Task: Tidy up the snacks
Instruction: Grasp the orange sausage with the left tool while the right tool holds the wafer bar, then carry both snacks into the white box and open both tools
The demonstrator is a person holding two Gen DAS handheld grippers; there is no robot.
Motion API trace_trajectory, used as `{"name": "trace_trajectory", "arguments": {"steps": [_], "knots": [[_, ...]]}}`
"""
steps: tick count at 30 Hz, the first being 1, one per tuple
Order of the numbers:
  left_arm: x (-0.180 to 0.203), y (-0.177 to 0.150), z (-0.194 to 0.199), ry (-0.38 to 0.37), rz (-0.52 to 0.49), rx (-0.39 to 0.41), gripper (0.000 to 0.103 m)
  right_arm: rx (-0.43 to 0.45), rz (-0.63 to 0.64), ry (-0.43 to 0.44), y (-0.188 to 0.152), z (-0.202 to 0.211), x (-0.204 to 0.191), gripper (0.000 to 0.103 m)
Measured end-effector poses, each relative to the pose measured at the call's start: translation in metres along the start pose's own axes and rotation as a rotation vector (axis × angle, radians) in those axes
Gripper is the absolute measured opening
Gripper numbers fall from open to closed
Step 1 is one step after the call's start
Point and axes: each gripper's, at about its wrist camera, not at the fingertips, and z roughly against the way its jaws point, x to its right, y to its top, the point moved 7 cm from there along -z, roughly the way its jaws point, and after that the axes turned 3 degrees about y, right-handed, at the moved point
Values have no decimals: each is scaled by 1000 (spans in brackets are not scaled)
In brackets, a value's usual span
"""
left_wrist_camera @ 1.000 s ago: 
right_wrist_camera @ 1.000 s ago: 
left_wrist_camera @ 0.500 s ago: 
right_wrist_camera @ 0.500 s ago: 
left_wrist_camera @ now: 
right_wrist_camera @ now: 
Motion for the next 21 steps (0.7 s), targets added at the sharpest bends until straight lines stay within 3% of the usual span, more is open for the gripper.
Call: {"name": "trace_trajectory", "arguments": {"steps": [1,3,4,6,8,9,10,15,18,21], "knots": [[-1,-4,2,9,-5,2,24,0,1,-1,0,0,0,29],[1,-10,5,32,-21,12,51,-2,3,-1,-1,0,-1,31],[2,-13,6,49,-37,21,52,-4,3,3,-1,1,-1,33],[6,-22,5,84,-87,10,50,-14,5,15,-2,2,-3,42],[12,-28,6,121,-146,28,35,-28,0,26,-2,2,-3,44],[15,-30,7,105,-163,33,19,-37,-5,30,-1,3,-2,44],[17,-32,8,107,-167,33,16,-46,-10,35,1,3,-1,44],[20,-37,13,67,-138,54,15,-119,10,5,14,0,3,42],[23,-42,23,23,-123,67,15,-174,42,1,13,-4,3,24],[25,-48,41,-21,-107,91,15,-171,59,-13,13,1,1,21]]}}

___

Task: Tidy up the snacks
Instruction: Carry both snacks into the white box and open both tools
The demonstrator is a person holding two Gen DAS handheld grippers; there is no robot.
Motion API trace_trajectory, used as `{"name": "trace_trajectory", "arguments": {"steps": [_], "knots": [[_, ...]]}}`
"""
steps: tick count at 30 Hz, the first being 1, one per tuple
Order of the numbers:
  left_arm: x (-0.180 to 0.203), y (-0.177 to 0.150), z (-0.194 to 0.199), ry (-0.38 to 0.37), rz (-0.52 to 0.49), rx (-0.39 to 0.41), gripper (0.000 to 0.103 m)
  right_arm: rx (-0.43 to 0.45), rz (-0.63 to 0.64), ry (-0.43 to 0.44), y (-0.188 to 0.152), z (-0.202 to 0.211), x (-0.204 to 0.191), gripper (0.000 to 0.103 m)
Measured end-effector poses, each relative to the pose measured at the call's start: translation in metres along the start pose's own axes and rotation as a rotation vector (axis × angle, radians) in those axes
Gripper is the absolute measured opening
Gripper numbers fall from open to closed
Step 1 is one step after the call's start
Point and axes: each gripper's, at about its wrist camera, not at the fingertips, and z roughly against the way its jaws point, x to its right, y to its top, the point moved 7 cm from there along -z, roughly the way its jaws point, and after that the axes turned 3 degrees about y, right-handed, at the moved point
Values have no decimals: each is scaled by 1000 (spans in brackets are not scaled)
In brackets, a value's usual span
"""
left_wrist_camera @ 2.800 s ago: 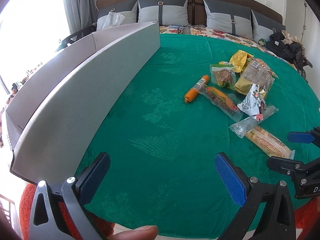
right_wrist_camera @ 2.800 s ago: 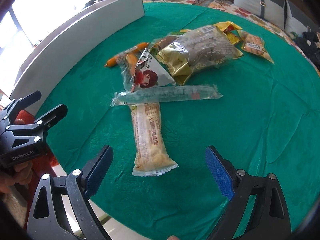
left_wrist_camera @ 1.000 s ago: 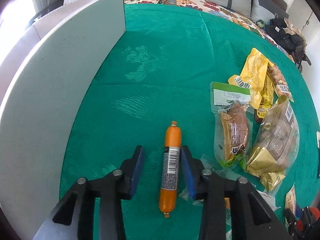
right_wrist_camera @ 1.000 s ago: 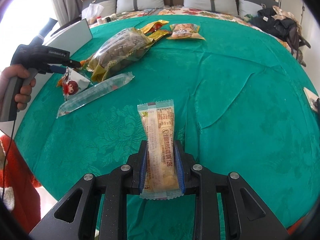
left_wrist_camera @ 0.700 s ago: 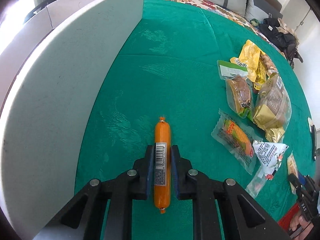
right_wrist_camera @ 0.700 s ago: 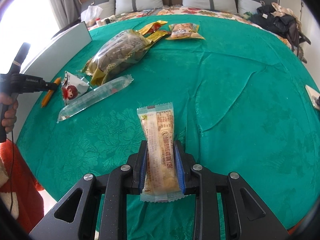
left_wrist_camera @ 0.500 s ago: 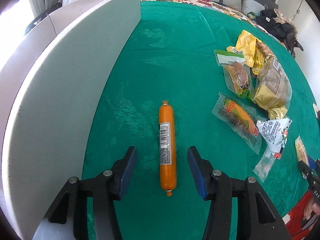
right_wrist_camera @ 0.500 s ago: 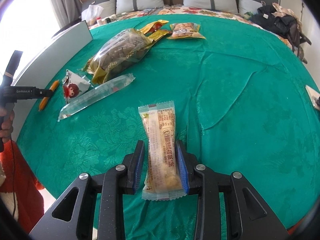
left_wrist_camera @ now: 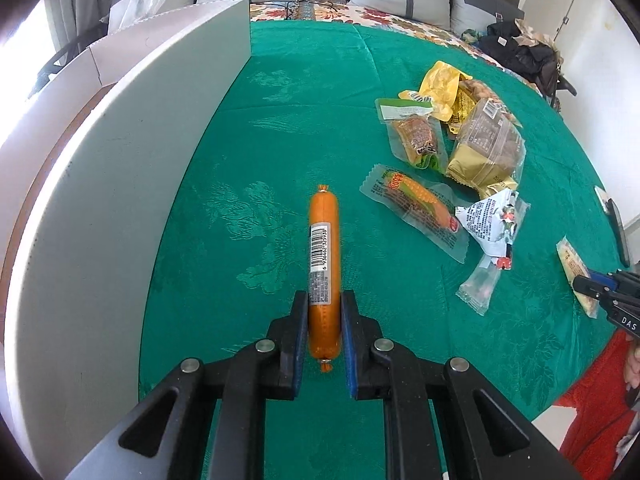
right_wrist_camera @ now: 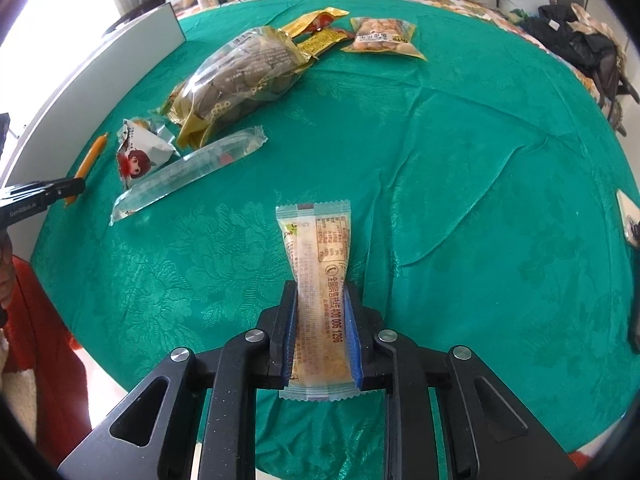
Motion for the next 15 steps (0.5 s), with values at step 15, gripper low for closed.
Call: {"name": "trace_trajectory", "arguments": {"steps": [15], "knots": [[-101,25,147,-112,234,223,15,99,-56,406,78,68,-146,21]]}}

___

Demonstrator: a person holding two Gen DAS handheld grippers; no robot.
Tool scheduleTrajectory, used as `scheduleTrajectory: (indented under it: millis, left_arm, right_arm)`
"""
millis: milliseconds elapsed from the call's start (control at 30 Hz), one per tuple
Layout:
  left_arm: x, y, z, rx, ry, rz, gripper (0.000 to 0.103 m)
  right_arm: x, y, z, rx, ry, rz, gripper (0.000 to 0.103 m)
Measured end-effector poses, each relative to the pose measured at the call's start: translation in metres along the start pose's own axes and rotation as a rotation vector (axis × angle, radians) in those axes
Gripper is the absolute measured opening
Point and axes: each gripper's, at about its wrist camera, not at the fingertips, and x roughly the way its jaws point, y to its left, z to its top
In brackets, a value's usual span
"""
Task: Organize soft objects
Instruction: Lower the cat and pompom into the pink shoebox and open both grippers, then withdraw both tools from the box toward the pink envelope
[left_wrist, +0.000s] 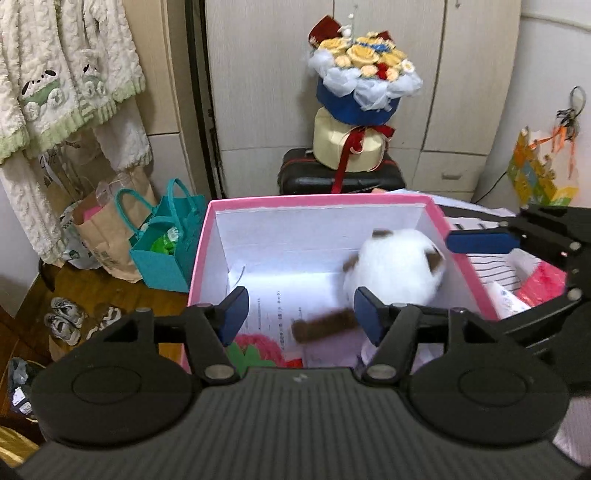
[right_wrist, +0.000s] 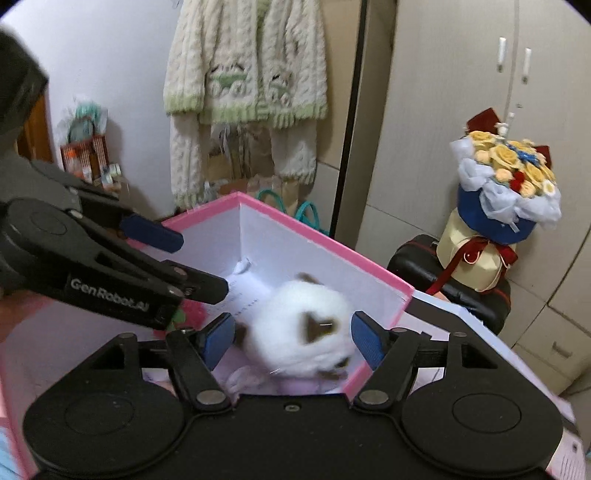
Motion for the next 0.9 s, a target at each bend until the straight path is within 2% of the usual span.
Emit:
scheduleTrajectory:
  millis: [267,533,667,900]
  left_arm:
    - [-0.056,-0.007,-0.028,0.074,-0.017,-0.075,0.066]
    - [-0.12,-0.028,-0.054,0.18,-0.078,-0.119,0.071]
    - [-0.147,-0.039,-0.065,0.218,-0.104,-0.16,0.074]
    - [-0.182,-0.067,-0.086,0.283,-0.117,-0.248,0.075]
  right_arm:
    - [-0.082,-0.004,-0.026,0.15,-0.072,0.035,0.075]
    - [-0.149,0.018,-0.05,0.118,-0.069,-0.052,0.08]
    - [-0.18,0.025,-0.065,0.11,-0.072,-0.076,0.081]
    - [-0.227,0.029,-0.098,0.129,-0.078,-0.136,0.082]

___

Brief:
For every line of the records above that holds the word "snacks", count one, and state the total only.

Output for this exercise:
4